Member of the Washington State Senate from the 47th district
- Incumbent
- Assumed office January 9, 2023
- Preceded by: Mona Das
- In office January 8, 2007 – January 10, 2011
- Preceded by: Stephen L. Johnson
- Succeeded by: Joe Fain

Personal details
- Born: July 15, 1959 (age 67) Idaho, U.S.
- Party: Democratic
- Spouse: Larry Cordier
- Children: 3
- Profession: Small business owner

= Claudia Kauffman =

American politician (born 1959)

Claudia G. Kauffman (born July 15, 1959) is an American politician who is a member of the Washington State Senate representing the 47th district.

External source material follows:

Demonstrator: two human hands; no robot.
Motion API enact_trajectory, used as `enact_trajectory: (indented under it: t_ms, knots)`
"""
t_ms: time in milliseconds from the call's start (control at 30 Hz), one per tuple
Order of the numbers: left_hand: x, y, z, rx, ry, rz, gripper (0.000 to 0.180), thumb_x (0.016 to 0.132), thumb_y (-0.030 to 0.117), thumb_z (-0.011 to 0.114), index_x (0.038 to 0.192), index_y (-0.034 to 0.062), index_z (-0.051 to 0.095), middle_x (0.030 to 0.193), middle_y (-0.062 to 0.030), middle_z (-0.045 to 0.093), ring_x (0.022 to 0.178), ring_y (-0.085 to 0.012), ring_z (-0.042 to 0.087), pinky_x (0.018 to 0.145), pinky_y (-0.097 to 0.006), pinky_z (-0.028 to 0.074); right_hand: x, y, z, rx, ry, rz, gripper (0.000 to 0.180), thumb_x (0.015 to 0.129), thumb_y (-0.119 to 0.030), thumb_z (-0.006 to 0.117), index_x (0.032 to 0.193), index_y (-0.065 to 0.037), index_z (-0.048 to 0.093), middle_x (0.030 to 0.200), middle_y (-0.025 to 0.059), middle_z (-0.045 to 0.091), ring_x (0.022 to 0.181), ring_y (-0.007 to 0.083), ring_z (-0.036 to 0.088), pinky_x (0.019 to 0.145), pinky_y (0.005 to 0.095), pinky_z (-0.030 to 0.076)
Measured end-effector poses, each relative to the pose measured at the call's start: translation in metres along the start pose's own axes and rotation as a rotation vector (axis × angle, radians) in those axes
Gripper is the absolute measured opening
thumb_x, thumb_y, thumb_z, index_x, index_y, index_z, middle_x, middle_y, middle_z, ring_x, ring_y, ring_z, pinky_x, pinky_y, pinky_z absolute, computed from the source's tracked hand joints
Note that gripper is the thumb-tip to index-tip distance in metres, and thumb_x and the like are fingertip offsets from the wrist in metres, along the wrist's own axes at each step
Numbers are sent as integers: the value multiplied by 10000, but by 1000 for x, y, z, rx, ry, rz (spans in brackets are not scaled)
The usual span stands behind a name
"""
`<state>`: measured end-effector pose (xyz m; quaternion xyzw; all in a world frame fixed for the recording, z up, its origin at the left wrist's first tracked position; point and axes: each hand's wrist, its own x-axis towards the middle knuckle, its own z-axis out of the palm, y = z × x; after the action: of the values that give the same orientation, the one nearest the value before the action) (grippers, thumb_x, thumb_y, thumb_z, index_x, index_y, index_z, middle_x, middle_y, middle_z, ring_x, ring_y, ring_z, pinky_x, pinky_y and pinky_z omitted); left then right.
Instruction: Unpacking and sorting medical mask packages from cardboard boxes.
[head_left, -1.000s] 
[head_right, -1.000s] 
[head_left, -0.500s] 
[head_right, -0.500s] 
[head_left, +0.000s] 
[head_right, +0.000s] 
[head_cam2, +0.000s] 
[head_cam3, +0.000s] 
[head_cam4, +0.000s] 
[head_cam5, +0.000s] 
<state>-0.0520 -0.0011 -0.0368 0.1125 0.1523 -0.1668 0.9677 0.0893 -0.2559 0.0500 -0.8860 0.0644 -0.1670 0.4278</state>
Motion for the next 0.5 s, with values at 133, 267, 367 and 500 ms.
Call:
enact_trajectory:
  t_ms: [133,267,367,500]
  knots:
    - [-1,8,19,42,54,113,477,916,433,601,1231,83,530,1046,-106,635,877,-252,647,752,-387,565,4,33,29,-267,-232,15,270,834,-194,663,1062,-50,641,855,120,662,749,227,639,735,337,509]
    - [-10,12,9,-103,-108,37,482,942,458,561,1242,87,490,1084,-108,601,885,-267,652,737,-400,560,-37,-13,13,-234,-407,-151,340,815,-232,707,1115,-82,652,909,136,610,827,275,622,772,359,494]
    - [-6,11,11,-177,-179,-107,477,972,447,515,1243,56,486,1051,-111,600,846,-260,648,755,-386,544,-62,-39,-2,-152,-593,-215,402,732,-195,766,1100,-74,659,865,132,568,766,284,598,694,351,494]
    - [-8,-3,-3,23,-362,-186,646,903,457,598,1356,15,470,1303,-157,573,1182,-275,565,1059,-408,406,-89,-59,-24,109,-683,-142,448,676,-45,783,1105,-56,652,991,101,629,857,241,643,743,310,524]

A member of the Democratic Party, she is the first Native American (Nez Perce) woman elected to the upper chamber.

She previously served the district for one term, from 2007 to 2011. She lost her re-election in 2010 before making a successful return to the senate in 2022.

==Biography==

Kauffman was born in Idaho in 1959 to John and Josephine Kauffman. She attended Cleveland High School and later studied at the University of Idaho and the Oglala Lakota College.

In 2017, she lost a race for Seattle Port Commissioner Position 1.

In 2022, she defeated Republican Bill Boyce to reclaim her old senate seat following the retirement of fellow Democratic senator Mona Das.